Comment la CIA collabore-t-elle avec Interpol ?
Le partage d'informations est la règle, mais avec des limites. La CIA transmet des "notices rouges" via le FBI à Interpol pour signaler qu'un individu est dangereux et doit être arrêté. Mais elle ne partage jamais ses sources ou ses méthodes de collecte. C'est une collaboration de façade : on donne le nom et le crime, mais on garde les détails croustillants pour soi. Interpol est un outil de diffusion, la CIA est le moteur de recherche.
Un civil peut-il vraiment toucher la récompense ?
Oui, c'est tout le principe du programme Rewards for Justice. Mais ce n'est pas comme dans les films où l'on vous remet une valise de billets sur un tarmac. Le processus est long, sécurisé et très discret. On vérifie la véracité des informations, on attend que la capture ou la neutralisation soit confirmée, puis on organise le paiement. Souvent, cela inclut une relocalisation de la personne et de sa famille dans un pays sûr. C'est un contrat de protection autant qu'une récompense financière.

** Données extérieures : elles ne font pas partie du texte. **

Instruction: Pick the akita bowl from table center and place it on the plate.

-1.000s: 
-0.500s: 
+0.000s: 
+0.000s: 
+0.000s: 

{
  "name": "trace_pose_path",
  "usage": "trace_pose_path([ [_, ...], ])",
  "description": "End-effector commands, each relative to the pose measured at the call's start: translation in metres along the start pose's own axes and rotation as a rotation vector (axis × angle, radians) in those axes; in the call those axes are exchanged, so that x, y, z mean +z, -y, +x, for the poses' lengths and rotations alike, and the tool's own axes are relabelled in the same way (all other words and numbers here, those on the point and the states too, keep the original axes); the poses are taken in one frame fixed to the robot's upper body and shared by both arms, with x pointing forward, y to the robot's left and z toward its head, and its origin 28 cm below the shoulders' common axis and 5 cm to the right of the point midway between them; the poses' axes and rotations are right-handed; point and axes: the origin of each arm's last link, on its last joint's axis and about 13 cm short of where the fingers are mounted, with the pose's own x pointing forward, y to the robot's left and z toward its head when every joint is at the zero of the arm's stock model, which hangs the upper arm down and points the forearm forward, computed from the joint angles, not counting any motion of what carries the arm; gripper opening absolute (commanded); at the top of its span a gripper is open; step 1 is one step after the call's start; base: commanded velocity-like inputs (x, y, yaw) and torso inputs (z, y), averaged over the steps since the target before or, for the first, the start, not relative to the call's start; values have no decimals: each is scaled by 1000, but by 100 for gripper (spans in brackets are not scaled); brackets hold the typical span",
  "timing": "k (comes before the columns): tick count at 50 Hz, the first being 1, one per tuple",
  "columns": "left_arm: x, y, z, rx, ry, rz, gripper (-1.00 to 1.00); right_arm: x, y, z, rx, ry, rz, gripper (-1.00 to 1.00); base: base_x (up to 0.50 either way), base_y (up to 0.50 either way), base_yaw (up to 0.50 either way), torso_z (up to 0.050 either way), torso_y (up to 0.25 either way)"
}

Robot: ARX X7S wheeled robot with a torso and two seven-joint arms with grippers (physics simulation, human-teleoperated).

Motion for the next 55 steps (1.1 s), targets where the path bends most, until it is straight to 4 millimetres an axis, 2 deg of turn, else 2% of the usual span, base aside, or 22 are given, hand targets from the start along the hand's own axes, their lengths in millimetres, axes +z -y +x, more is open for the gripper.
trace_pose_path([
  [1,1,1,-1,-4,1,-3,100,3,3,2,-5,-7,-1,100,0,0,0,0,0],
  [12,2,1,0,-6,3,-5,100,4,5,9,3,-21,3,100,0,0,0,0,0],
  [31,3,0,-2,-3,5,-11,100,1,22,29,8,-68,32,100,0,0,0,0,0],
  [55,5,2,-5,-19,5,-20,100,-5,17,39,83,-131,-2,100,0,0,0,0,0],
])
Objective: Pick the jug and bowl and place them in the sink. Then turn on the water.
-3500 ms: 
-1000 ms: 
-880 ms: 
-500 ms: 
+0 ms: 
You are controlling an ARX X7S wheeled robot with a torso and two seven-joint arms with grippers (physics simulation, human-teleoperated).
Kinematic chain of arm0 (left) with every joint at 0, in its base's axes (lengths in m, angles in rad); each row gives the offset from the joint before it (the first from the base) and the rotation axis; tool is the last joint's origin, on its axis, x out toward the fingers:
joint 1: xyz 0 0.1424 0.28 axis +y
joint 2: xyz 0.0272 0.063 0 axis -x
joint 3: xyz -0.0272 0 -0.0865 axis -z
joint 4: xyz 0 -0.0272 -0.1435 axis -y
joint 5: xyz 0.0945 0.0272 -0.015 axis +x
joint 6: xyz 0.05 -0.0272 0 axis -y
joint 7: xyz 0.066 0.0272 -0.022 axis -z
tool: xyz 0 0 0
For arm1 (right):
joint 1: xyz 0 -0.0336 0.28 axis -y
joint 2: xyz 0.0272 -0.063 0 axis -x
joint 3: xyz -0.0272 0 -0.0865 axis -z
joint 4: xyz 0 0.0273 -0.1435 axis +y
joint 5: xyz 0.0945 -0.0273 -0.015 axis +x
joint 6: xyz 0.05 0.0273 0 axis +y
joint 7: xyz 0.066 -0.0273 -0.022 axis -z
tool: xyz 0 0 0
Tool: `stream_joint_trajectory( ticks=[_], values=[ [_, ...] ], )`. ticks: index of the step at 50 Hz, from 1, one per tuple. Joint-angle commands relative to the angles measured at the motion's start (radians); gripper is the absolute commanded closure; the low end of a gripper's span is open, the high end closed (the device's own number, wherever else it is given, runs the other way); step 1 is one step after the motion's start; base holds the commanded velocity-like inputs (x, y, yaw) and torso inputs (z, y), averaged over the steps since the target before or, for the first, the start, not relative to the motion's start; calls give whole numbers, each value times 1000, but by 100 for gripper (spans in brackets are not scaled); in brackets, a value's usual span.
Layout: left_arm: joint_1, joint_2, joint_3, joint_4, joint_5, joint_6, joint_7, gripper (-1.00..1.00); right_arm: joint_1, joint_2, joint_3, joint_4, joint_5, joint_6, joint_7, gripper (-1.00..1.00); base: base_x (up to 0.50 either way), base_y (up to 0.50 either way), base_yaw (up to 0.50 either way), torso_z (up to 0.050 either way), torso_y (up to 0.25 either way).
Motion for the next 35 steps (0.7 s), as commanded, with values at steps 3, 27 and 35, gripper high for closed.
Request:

Le verdict : une chasse à l'homme sans fin ni frontières
L'homme le plus recherché par la CIA n'est pas seulement un individu, c'est le symbole d'une époque. Hier c'était Ben Laden, aujourd'hui c'est Saif al-Adel, demain ce sera peut-être un adolescent génie de l'informatique basé à Shanghai ou un chef de milice en Afrique subsaharienne. La vérité, c'est que cette liste est le miroir des angoisses de l'Amérique. Tant que le monde sera instable, Langley aura des noms à cocher. Ce qu'il faut retenir, c'est que la traque est devenue technologique, financière et globale. On ne cherche plus un homme dans une botte de foin, on cherche une anomalie numérique dans un océan de données. Et dans ce jeu-là, la CIA finit presque toujours par gagner, même si cela prend des décennies.